Meet August’s Artists-in-Residence
Julia Gutman, Manoela Medeiros and Nekisha Durrett
This month’s residency is generously sponsored in part by Adriana and Ricardo Malfitano.
Julia Gutman
Julia Gutman reuses found textiles to produce ‘patchworks’ that merge personal and collective histories with canonical paintings to explore themes of femininity, intimacy and memory. The work is made almost entirely out of clothing worn and donated by the artist’s friends and family; their personal traces imbued in each garment become a significant thematic constituent. Ambitious by nature and rigorous in process, diligently stitches together the materials by machine and by hand, simultaneously rendering detailed figures amid a chorus of various fabrics and textures. With each stitch, both nurture and rupture occur—the process is as tender as it is aggressive.
Gutman is one of six artists exhibiting in Primavera: Young Australian Artists, at the Museum of Contemporary Art, Sydney. She was a finalist in the 2021 Ramsay Prize at the Art Gallery of South Australia and the 2020 NSW Visual Arts Emerging Fellowship at Artspace Sydney. Her practice has been profiled in the Sydney Morning Herald, the Saturday Paper, the ABC Art Almanac, and Ocula. Her work has been exhibited across Australia and internationally with shows in Sydney, Adelaide, Rome and New York City. The artist holds an MFA in Sculpture from the Rhode Island School of Design and a BFA in Painting from UNSW Art and Design. She currently lives and works in Sydney.
Manoela Medeiros
In her practice, Manoela Medeiros articulates an approach to painting that transcends the specificities of the medium, making use of sculpture, performance, and installation work. Pursuing a hybrid framework for the pictorial, Medeiros questions artistic media by going beyond their conventional formats, producing paintings and in situ installations that explore the relationships between space, time, and the corporeality of art and of the viewer. The artist frequently performs direct interventions into exhibition spaces, creating works that emerge from the singularities of the space around her, whether they be material, structural, or in relation to natural and artificial light. With this, her practice attributes a sense of organicity to space, turning architecture into its own body, one that is specific to the experience of art.

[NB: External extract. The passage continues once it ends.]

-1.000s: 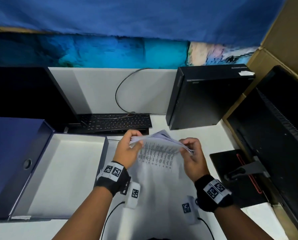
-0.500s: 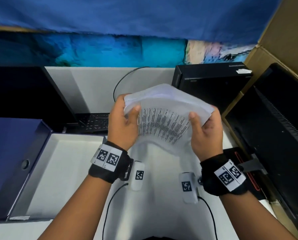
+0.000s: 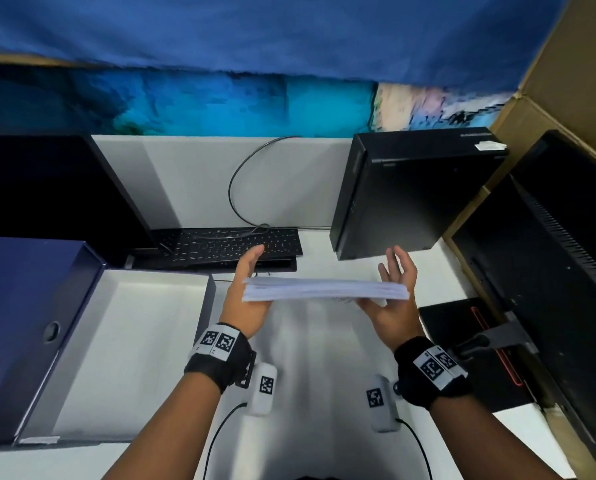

Medeiros’s recent solo and group exhibitions include Horizons Enfouis at Double V in Paris and O Carnaval da Substância at Nara Roesler in São Paulo. She was awarded the Red Dot award by Allemand, among numerous other prizes.
Nekisha Durrett
From vast freestanding sculptures to intimate gallery installations, Nekisha Durrett’s work leverages unexpected materials ranging from grass and reclaimed wood to neon and stainless steel to make visible the historical connections and connotations that places and materials embody, but are overlooked in our day-to-day lives. Whether reimagining pre-colonial landscapes, bygone Black communities, or family lore, Durrett’s research-driven practice strives to carve out contemplative spaces and offer opportunities for viewers to consider what is revealed or concealed when information is filtered across time. Recent public installations include: "Messages for the City" in collaboration with For Freedoms in Times Square, New York; a wall mounted public sculpture in the Liberty City community of Miami, Florida made in collaboration with conceptual artist Hank Willis Thomas; and a two-story installation at The Phillips Collection in Washington, DC, titled "Airshaft," inspired by a panel in Jacob Lawrence’s Migration series.
Durrett earned her BFA at The Cooper Union in New York City and MFA from The University of Michigan School of Art and Design as a Horace H. Rackham Fellow. Her work has been exhibited nationally and is included in numerous private collections and public institutions, including The National Museum of African American History and Culture and The Phillips Collection in Washington, DC, where she lives and works.